ACTIVITY: The line holding "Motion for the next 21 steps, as" is the last one to output; start at the first line of the data, keep every line in between exactly, and leave out pictures.

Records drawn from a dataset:
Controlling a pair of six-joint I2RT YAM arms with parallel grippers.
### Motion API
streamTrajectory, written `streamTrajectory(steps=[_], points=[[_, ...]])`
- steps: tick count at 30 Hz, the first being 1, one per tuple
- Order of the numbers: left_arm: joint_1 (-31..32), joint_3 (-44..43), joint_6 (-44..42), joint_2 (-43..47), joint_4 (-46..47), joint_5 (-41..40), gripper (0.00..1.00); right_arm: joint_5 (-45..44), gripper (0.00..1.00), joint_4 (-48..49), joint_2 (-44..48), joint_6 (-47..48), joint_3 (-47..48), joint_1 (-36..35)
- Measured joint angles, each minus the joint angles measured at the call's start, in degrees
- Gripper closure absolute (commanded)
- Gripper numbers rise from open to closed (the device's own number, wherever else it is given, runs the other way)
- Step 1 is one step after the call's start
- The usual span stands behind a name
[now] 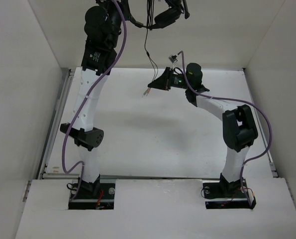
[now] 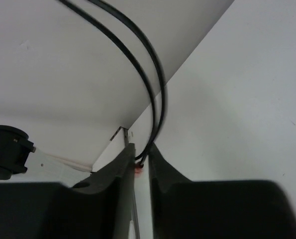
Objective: Wrap the headphones
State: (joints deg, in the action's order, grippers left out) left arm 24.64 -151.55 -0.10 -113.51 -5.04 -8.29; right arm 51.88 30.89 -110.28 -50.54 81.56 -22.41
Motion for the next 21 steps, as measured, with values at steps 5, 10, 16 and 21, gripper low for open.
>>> streamTrajectory(steps=[5,10,16,21], points=[[-0.4,0.0,-0.8,-0.3,0.2,-1.4,0.98,0.7,1.00,-0.9,0.0,2.4,0.0,-1.4],[-0.8,0.0,-3.1,-1.2,2.6,-4.1,0.98,-0.6,1.00,-11.5,0.0,13.2,2.3,-3.9],[-1.4,1.1,-5.1,-2.9,4.8,-7.6,0.98,-9.0,1.00,-30.4,2.8,33.1,8.2,-8.0],[-2.0,1.4,-5.9,-4.4,5.8,-9.5,0.98,-15.5,1.00,-38.3,6.8,44.7,10.3,-9.2]])
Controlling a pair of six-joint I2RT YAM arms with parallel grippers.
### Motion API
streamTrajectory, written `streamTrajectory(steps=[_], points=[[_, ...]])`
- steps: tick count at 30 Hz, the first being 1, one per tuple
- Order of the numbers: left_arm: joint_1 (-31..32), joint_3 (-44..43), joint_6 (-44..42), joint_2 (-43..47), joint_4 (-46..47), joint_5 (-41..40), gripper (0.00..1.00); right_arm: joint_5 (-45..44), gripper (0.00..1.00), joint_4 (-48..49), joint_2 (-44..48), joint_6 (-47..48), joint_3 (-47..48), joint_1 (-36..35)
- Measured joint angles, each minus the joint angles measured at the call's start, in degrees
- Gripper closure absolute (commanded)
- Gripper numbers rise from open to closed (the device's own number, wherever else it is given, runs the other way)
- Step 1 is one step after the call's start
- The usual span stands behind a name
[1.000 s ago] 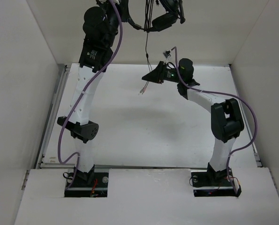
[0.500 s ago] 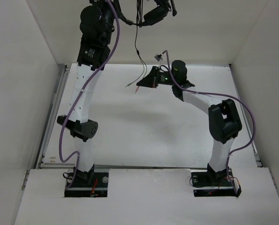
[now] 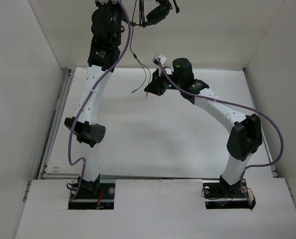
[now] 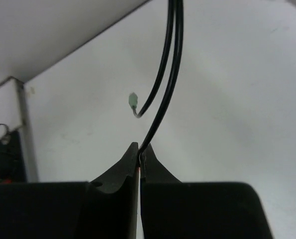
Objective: Wrap the headphones
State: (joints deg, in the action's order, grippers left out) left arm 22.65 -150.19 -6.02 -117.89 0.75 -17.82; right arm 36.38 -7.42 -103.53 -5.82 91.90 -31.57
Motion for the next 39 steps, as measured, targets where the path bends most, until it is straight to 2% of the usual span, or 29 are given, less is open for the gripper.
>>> streamTrajectory(steps=[5,10,14,18,25,39], points=[[-0.7,3.4,-1.1,0.0,2.5,-1.9,0.98,-10.3,1.00,-7.9,1.1,14.7,4.9,-1.5],[-1.0,11.8,-3.0,0.0,5.1,-3.7,0.99,-22.6,1.00,-15.1,1.2,32.9,13.7,-4.9],[-1.1,18.9,-4.5,0.0,5.4,-4.8,0.99,-31.6,1.00,-16.6,1.2,46.5,22.2,-7.0],[-1.1,21.8,-5.5,-0.2,5.1,-5.2,0.99,-36.3,1.00,-16.3,2.1,53.2,25.7,-7.0],[-1.1,21.9,-5.6,-0.2,7.1,-5.4,0.98,-39.4,1.00,-16.3,3.5,57.7,26.2,-4.7],[0.1,21.9,-5.4,0.1,7.1,-5.6,0.98,-38.4,1.00,-17.6,3.3,55.1,21.4,-4.2]])
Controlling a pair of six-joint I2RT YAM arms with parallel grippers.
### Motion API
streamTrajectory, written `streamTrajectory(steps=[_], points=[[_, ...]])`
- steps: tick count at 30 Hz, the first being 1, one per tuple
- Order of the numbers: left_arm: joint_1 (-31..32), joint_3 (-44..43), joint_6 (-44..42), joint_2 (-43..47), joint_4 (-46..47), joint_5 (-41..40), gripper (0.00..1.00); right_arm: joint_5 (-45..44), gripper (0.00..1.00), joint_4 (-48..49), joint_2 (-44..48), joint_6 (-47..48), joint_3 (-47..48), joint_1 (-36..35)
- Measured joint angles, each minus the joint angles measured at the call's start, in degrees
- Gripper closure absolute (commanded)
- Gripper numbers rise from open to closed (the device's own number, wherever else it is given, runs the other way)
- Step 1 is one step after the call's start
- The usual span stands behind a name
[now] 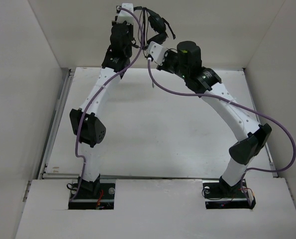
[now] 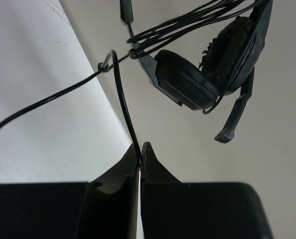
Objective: Wrap the headphones
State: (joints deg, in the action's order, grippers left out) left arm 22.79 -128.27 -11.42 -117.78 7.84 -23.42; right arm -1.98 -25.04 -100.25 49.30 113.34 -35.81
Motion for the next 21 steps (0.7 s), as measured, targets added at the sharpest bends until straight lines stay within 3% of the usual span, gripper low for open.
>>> streamTrajectory(steps=[21], points=[[-1.8,1.4,0.5,0.5,0.1,-0.8,0.98,-0.3,1.00,-0.3,0.1,1.4,3.8,0.2]])
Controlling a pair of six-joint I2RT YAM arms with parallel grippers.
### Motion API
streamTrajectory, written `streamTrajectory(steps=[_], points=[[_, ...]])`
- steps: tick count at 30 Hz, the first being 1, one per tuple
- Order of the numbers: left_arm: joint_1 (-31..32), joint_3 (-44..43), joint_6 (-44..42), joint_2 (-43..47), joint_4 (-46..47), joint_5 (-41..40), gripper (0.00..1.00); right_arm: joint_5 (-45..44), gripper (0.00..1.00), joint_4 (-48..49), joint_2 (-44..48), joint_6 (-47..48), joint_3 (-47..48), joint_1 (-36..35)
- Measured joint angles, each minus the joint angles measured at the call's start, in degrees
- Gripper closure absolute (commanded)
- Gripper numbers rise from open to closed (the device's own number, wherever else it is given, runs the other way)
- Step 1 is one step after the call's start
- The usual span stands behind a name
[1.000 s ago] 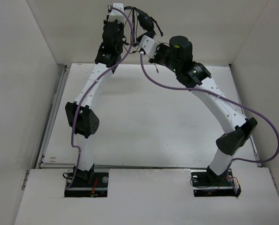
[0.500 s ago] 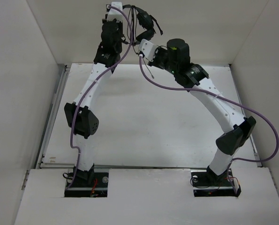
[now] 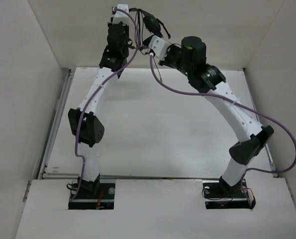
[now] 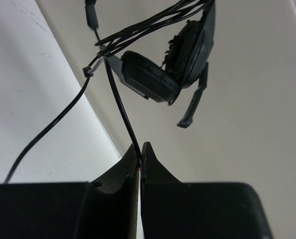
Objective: Wrap the headphones
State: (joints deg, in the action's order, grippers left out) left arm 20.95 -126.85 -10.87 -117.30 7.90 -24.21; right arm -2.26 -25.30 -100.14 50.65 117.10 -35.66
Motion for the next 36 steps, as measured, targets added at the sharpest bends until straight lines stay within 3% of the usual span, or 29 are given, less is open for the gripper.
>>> streamTrajectory(steps=[18,27,36], points=[[0.8,4.7,0.5,0.0,0.9,-0.2,0.99,-0.5,1.00,-1.2,0.0,3.5,9.1,-1.1],[5.3,19.4,1.1,5.7,0.6,3.9,0.99,-2.6,1.00,2.8,-1.9,7.8,9.2,3.2],[7.2,27.7,2.4,15.4,-3.2,12.5,1.00,-4.8,1.00,10.4,-3.9,11.8,6.3,7.0]])
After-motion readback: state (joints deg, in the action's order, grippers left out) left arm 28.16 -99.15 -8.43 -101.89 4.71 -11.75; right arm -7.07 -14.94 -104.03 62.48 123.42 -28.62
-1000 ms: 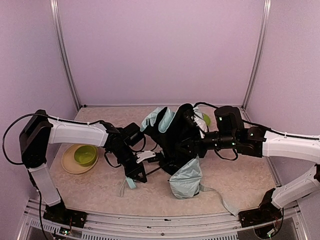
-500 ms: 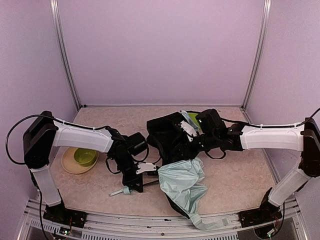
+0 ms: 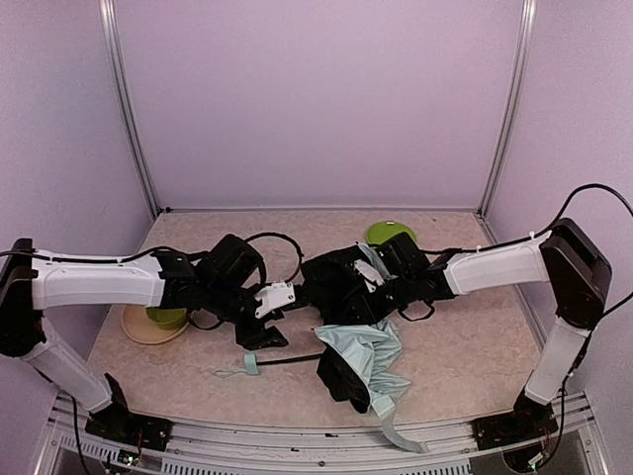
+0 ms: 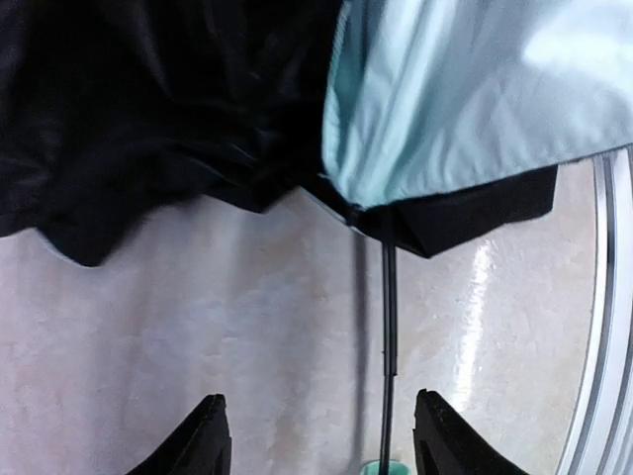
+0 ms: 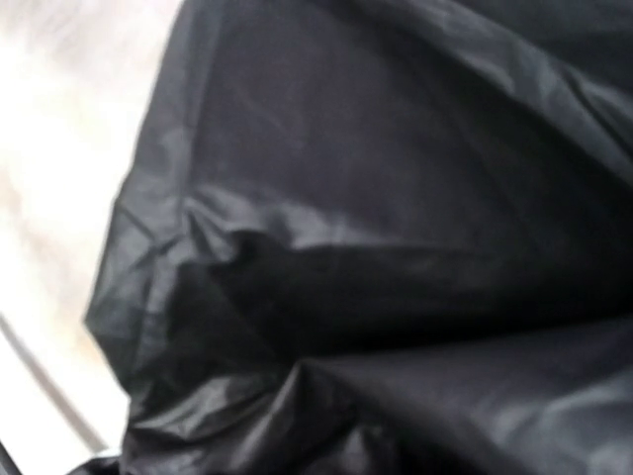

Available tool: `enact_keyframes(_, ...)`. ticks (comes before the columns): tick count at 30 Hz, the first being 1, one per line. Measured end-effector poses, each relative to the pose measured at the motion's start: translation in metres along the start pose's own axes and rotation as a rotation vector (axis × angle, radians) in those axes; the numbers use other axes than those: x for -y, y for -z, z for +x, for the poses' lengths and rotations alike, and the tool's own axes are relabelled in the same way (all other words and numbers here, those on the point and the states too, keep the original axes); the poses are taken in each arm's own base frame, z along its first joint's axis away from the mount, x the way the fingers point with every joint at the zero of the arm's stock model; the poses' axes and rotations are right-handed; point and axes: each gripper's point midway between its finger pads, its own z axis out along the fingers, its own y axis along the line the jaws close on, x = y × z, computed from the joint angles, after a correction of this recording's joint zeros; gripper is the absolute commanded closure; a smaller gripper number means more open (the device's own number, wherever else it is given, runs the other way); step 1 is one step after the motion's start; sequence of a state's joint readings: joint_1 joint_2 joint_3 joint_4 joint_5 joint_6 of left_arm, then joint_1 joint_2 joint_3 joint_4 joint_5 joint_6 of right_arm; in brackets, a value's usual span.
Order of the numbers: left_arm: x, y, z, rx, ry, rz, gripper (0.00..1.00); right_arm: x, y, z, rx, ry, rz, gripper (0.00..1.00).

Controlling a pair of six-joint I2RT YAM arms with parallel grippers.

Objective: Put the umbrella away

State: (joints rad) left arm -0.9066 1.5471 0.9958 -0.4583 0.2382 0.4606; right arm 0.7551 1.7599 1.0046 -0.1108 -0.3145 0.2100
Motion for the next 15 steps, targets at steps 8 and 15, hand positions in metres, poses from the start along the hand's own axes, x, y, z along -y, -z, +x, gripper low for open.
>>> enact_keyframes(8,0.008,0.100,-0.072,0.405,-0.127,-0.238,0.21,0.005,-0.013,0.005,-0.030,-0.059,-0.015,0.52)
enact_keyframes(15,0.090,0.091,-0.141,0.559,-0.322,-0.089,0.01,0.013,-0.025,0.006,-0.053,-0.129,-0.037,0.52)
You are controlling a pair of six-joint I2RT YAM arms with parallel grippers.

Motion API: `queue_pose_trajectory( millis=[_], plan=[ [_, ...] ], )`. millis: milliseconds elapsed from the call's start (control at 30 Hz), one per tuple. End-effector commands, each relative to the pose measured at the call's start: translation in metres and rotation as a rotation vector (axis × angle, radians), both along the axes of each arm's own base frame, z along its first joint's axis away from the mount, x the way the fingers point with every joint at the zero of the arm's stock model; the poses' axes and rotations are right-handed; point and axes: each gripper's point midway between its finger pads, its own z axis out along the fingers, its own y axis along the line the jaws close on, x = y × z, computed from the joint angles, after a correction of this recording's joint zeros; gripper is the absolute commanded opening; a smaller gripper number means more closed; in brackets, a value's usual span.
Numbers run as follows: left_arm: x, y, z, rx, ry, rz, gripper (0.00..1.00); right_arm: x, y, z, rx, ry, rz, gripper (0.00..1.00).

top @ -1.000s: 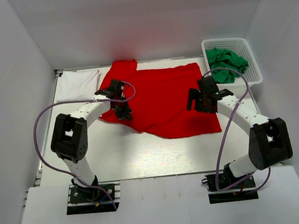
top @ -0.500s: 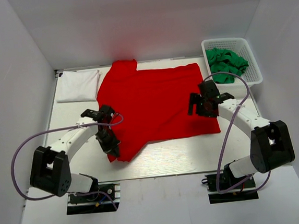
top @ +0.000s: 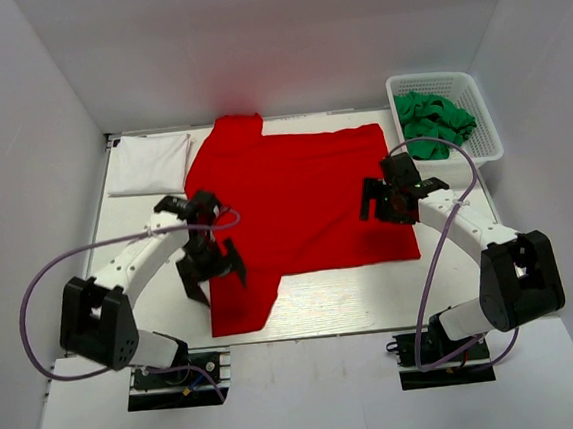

FINAL ANSWER:
Controlling a pair of six-joint I2RT YAM arms with parallel grippers.
### Motion API
streamTrajectory, written `streamTrajectory(steps=[_], points=[[_, ...]])`
- steps: tick count at 30 Hz, the first being 1, one per tuple
- Order of the numbers: left_arm: joint_1 (-31..32), joint_3 (-44..43), joint_6 (-44..42), joint_2 (-43..47), joint_4 (-46..47), joint_5 (-41..40), gripper (0.00..1.00); right_arm: joint_5 (-45..44), gripper (0.00..1.00), joint_4 (-48..49), joint_2 (-44..48), joint_6 (-47..48), joint_3 (-47..48), joint_1 (-36..35)
- Measured joint angles, each minus the joint angles measured at the call's start, in degrees
- Gripper closure absolute (commanded)
- Gripper numbers rise from open to closed (the device's own number, wherever else it is given, runs the other way)
- Step 1 is one step after the call's start
- The usual span stands behind a name
[now] 
[now] 
Objective: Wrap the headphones
State: (joints deg, in the action's order, grippers left out) left arm 24.64 -151.55 -0.10 -113.51 -5.04 -8.29; right arm 51.88 30.89 -110.28 -50.54 81.56 -22.41
Motion for the next 21 steps, as measured, with values at steps 5, 10, 16 and 21, gripper low for open.

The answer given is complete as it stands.